» **Action item**
From the line containing "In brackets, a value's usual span" to the last line of the listing, transcribe exactly and add nothing else; keep both ends and omit pictures.

» **Excerpted records**
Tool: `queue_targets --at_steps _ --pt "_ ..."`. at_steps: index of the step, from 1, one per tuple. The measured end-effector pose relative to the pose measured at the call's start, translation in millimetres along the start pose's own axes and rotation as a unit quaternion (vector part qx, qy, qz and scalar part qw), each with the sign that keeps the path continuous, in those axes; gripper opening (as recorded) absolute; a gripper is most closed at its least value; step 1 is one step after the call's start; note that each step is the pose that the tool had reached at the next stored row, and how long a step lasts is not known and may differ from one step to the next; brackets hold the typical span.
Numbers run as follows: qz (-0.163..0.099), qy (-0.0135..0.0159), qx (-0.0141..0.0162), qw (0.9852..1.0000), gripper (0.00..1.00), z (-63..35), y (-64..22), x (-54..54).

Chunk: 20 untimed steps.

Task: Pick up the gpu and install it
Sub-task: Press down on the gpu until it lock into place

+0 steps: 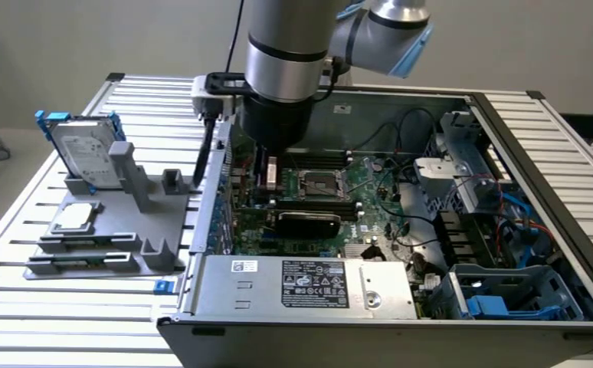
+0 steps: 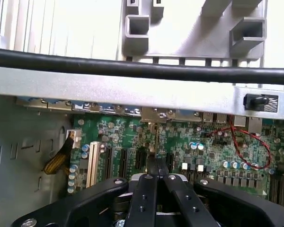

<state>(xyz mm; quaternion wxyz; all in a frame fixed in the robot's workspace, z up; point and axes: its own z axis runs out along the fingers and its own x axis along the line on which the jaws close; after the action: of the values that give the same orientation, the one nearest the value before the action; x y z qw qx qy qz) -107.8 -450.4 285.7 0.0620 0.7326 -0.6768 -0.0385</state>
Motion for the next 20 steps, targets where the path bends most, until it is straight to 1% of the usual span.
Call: queue_targets --at_steps 4,5,7,8,10,11,14,17,20 --pt "0.002 0.0146 -0.0087 0.9999 0.11 0.1 1.3 -0.1" --pt "0.002 0.0177 -0.0111 0.9998 0.11 0.1 1.6 -0.1" --pt "0.003 0.0226 -0.0165 0.9996 0.11 0.2 2.1 -0.2" --pt "0.003 0.0242 -0.0196 0.9995 0.11 0.3 2.5 -0.2" --pt "0.003 0.0262 -0.0265 0.9993 0.11 0.4 3.0 -0.3" --pt "0.003 0.0268 -0.0302 0.9992 0.11 0.4 3.2 -0.3" --pt "0.002 0.0270 -0.0406 0.9988 0.11 -0.3 3.5 -0.2" --pt "0.002 0.0264 -0.0474 0.9985 0.11 -1.9 4.0 -0.3" --pt "0.001 0.0262 -0.0528 0.9983 0.11 -2.5 4.7 -0.3"
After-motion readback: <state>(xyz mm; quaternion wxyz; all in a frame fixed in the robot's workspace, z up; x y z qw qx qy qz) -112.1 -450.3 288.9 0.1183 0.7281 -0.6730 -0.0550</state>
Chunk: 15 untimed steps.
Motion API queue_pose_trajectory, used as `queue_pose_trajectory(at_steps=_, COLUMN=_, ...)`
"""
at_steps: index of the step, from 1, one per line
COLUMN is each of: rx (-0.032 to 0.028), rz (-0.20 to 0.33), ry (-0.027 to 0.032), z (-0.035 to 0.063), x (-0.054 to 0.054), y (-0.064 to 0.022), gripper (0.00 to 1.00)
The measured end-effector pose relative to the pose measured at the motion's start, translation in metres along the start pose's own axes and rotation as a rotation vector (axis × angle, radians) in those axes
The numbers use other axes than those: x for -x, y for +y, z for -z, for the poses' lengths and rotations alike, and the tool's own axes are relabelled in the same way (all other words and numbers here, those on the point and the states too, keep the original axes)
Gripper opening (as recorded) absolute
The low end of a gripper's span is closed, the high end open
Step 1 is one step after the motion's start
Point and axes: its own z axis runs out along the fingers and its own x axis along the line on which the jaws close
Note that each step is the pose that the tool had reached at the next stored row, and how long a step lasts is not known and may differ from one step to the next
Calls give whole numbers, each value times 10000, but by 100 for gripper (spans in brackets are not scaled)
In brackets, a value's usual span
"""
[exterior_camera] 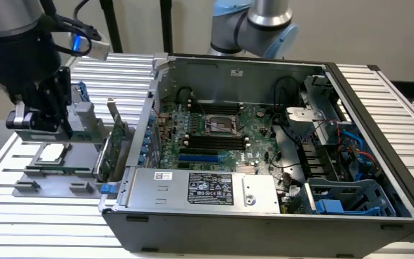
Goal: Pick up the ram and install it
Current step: 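Pick up the ram and move it above insertion slot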
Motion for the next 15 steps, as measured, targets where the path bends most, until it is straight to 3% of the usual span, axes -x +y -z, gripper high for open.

» **Solution for this problem**
In brackets, a value's usual span
"""
[exterior_camera] 
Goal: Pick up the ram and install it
Current step: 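Pick up the ram and move it above insertion slot
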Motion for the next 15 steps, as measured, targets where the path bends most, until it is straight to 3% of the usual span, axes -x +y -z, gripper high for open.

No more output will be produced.